Now headed into her second year of law school at Harvard University, the Sleepy Hollow native has already made strides in acquiring legal tools that will arm her in the protection animals used for food.
"I am not proposing that everyone be vegetarian or stop eating animals because that is not realistic, although it would be great," Anello said. "What we want to do is educate people about how these animals are treated while they are alive. So many of them are abused and the food produced is often unhealthy."
As at freshman at Harvard College, Anello helped convince the school to switch to using cage-free eggs about half the time (Harvard College later went 100 percent cage-free). After this success she helped start the Harvard College Vegetarian Society and served as co-president.
Before law school, Anello worked at People for the Ethical Treatment of Animals (PETA) for three years, where she created positive news events -- such as PETA’s Person of the Year awards given to President Bill Clinton, music mogul Russell Simmons, and actress Anjelica Huston -- that show Americans how simple choices can help animals.
Anello served on the board of her Harvard Law School Student Animal Legal Defense Fund chapter, helping to organize three pro-animal talks which drew large audiences.
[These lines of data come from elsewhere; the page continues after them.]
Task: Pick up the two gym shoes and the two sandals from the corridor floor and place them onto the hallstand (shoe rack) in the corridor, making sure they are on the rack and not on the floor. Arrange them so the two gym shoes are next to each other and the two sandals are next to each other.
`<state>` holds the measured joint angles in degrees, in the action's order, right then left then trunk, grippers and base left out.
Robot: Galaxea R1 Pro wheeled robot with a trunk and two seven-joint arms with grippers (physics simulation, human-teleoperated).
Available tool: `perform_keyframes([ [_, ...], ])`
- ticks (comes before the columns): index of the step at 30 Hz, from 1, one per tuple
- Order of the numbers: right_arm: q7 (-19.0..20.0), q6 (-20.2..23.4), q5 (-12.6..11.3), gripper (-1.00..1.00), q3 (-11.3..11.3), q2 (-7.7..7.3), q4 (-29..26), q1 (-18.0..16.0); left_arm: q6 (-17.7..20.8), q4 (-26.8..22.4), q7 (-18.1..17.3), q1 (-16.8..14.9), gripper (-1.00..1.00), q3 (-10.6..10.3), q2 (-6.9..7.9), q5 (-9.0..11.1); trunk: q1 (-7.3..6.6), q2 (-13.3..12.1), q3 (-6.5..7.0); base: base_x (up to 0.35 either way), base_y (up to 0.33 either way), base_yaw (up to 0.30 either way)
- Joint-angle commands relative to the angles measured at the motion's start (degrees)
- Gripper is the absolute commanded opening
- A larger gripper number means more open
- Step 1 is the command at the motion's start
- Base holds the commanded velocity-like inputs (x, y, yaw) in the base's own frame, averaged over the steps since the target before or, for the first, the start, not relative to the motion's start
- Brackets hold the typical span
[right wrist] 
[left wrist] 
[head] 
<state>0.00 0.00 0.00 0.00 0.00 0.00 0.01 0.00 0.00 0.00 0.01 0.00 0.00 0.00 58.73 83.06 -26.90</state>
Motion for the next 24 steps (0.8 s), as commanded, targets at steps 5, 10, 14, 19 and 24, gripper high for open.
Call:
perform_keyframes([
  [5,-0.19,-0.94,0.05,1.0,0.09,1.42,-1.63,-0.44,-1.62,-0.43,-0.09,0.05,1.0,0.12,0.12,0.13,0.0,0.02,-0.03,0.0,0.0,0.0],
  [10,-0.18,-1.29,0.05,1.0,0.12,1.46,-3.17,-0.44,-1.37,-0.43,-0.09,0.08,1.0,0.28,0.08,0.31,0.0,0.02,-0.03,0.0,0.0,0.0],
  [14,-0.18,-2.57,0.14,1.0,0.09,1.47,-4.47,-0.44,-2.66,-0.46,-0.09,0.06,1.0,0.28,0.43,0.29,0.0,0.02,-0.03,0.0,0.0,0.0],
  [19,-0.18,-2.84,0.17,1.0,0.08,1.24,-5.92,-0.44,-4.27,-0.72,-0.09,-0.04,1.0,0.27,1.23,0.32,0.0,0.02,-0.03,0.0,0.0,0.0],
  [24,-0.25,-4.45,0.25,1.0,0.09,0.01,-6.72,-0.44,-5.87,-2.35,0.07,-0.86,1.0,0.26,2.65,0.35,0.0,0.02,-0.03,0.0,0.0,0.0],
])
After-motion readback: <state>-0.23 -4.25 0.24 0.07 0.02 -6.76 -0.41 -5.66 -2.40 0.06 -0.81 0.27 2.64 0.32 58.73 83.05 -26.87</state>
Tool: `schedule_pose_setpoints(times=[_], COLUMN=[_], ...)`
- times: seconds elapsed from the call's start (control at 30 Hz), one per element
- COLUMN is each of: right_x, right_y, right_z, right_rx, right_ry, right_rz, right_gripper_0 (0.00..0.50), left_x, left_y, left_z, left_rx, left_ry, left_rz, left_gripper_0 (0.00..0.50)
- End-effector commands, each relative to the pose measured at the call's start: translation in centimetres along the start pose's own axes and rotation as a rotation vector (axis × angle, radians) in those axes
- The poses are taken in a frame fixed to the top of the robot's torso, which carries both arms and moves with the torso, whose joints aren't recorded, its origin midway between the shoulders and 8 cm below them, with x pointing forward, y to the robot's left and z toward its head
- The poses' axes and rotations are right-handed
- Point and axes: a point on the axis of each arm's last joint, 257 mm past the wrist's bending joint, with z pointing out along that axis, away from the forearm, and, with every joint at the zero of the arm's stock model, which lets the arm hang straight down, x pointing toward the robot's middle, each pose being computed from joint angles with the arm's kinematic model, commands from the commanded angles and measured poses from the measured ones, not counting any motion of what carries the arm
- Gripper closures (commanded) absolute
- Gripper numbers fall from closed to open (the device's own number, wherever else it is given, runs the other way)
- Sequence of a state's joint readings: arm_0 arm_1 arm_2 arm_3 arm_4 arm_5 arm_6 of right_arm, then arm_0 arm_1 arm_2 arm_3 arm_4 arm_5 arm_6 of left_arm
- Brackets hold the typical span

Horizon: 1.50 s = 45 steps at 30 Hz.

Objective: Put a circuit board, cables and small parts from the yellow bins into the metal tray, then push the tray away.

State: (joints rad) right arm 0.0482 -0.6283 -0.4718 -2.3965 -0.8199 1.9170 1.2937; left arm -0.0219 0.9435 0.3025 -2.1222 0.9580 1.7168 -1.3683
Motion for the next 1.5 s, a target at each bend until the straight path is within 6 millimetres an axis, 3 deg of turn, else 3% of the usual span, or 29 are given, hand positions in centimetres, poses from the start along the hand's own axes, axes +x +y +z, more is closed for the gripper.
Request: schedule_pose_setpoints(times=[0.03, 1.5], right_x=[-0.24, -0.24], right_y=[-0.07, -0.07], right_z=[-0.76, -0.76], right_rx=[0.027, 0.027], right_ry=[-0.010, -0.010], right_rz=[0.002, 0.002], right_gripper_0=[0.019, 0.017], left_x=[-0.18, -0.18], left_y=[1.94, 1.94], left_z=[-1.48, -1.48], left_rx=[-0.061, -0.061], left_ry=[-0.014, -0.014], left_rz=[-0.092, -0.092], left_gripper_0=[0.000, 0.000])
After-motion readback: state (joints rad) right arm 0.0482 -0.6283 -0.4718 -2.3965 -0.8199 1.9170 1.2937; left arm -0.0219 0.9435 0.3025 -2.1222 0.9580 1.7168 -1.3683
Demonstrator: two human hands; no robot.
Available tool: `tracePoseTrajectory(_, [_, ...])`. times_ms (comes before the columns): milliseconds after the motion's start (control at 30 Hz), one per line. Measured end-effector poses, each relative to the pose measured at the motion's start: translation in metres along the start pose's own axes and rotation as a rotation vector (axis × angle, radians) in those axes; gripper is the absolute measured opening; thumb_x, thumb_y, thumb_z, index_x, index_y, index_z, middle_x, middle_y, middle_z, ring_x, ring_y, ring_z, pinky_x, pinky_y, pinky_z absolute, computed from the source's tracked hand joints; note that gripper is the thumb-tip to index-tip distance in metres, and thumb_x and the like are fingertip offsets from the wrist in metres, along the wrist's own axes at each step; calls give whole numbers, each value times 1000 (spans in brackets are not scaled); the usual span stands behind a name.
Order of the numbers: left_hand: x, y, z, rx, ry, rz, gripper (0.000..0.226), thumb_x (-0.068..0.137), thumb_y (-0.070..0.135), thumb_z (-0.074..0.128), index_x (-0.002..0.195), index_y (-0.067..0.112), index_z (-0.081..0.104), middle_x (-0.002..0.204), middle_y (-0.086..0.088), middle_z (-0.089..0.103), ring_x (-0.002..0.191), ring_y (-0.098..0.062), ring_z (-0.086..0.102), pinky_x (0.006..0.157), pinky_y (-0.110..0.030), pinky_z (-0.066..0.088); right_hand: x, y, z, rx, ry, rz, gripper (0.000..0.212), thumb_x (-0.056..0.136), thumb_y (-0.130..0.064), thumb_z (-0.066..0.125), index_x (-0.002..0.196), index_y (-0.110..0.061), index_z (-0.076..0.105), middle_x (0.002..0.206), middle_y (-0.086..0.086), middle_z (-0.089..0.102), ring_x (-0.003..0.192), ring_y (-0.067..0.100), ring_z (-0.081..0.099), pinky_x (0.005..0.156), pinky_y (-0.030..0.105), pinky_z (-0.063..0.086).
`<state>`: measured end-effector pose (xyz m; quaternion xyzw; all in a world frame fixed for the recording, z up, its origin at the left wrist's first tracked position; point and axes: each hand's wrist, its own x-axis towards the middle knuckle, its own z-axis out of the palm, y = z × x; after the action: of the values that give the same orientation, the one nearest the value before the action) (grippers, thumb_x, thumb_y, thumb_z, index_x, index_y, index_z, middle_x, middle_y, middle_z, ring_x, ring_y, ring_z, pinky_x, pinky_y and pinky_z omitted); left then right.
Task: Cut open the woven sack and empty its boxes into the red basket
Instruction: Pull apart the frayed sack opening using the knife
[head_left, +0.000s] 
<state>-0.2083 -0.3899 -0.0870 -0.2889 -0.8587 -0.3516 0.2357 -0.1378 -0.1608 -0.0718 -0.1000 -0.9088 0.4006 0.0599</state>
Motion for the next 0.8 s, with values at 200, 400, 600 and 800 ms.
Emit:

"In the past, farm-grown animals were treated more humanely because farmers seem to have more respect for the life cycle and the process," Anello said. "The factory farms keep animals in tight cages, they never get a chance to stretch or move even a few feet in any direction."
Anello will spend the summer in Washington D.C. in the Animal Protection Litigation Department of the Humane Society. After law school, she plans to combine legislative advocacy and litigation to fight the abuse of animals on factory farms.
"Consumers are much more educated about free range, organic foods and the unhealthy ways animals are raised -- you can see that at local farmers markets and is grocery stores," Anello said. "I think we can do more to force producers to treat animals better."